Fueron buenos tiempos, dicen quienes todavía añoran los billetes que abundaron de sopetón, cuando el más jodido se daba el lujo de despreciar la calderilla, la morralla. Nadie va a creerme, porque a mí también me llegó lana al bolsillo, pero lo cierto es que nunca viví más incómodo, como si el trabajo hubiera perdido, para siempre, su razón de ser. Nadie pidió ya que le cantara corridos de la Revolución, de caballos; es más, ni siquiera de los primeros pistoleros famosos, de aquellos valientes como Los Hermanos del Fierro. Querían que improvisara corridos de narcos y de matones que no valían ni la tonada.

Los clientes luego se dieron cuenta de que ese jale no era lo mío y me hicieron a un lado, el resto del gremio agandalló la chamba. A veces me caía una serenata en virtud de la borrachera del interesado, aunque eran más bien escasas. El hambre me apretó el cinto y me fui a las cantinas dispuesto a cantarle hasta a la policía. Pero esos corridos no me salían, se notaba la falsedad en el falsete. “¿Cuál te sabes, pues?”, era el reclamo de los parroquianos. Yo nomás descansaba la guitarra harapienta en la panza y me agüitaba.

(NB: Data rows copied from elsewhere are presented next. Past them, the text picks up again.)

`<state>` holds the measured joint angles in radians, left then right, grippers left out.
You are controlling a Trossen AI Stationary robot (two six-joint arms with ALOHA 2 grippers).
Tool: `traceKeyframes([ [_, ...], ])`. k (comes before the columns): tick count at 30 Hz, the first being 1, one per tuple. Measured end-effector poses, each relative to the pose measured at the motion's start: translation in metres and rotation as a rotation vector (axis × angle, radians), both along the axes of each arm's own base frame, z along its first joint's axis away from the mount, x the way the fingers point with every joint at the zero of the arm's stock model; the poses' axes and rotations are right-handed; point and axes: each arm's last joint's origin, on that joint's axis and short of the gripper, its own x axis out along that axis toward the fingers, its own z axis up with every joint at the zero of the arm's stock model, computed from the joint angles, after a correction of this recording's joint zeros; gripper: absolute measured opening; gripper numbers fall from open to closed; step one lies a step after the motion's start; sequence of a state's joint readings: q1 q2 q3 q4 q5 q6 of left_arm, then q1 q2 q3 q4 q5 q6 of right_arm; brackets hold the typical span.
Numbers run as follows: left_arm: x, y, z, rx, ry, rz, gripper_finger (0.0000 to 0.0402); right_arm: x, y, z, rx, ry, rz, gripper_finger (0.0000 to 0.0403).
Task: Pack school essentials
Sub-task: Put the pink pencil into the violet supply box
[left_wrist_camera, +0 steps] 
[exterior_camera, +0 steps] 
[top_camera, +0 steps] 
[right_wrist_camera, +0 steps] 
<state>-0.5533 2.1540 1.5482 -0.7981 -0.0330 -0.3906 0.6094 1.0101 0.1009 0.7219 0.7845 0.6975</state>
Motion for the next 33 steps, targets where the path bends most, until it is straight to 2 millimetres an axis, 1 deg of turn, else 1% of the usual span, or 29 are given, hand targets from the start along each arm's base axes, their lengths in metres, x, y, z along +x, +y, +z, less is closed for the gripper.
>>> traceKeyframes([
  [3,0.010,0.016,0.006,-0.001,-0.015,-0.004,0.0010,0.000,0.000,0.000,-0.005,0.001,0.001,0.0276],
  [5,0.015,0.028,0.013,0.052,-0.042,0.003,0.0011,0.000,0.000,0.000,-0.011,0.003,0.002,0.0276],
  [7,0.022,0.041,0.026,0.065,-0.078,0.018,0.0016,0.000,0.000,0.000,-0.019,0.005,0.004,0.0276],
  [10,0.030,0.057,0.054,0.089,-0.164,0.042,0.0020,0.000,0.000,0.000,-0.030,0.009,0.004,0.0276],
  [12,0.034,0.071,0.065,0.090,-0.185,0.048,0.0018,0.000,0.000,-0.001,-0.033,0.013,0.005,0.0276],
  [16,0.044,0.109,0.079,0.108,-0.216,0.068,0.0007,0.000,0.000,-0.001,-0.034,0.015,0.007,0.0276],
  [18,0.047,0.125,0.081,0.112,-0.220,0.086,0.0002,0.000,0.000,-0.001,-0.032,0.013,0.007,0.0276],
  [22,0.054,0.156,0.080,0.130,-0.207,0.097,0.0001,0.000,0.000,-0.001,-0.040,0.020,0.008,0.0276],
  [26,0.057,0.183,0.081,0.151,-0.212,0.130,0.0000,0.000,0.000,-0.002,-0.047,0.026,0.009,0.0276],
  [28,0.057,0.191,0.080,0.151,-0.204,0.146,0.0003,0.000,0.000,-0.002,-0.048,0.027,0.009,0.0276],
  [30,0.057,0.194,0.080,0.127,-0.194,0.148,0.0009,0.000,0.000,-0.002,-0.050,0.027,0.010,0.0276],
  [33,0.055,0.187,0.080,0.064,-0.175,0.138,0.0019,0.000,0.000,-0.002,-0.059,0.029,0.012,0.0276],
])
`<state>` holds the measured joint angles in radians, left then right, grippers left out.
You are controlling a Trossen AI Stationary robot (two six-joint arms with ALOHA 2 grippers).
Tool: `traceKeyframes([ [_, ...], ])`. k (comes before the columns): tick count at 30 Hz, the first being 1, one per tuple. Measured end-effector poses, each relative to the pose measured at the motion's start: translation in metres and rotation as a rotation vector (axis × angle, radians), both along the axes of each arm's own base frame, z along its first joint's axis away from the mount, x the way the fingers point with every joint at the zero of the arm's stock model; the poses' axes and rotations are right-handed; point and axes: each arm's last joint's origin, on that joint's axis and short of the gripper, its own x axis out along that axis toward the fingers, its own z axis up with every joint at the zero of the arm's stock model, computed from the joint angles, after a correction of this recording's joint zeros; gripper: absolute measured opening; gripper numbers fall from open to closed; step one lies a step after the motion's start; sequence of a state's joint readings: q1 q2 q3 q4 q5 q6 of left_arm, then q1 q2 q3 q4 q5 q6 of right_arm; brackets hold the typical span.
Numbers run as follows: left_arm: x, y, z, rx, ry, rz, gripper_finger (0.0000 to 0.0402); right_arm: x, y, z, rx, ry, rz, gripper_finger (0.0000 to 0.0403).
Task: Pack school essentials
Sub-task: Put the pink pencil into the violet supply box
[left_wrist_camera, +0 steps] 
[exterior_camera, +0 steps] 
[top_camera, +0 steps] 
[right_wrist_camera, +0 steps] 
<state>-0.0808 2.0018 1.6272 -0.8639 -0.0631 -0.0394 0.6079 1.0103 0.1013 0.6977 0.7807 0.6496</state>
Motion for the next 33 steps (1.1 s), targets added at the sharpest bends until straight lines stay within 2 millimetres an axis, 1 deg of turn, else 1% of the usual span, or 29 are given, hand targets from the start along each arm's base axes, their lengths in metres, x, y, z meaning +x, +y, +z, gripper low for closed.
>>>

“No me sé el corrido, pero me sé su historia completa, pues era de aquí del rancho La Noria”, improvisé por fin en una de tantas, harto de tener hambre y porfiar en el desperdicio de mi talento. Como la gente es morbosa, me ofrecieron una silla, me llenaron el vaso y escucharon cómo les contaba la vida y milagros del malogrado Suertudo, que burló retenes de soldados y federales desde Jalisco hasta Sonora (como el caballo blanco, de José Alfredo), y llegó al norte a morir en la frontera a manos de un migra traicionero que le pegó tres tiros de los cuales nomás uno era de muerte.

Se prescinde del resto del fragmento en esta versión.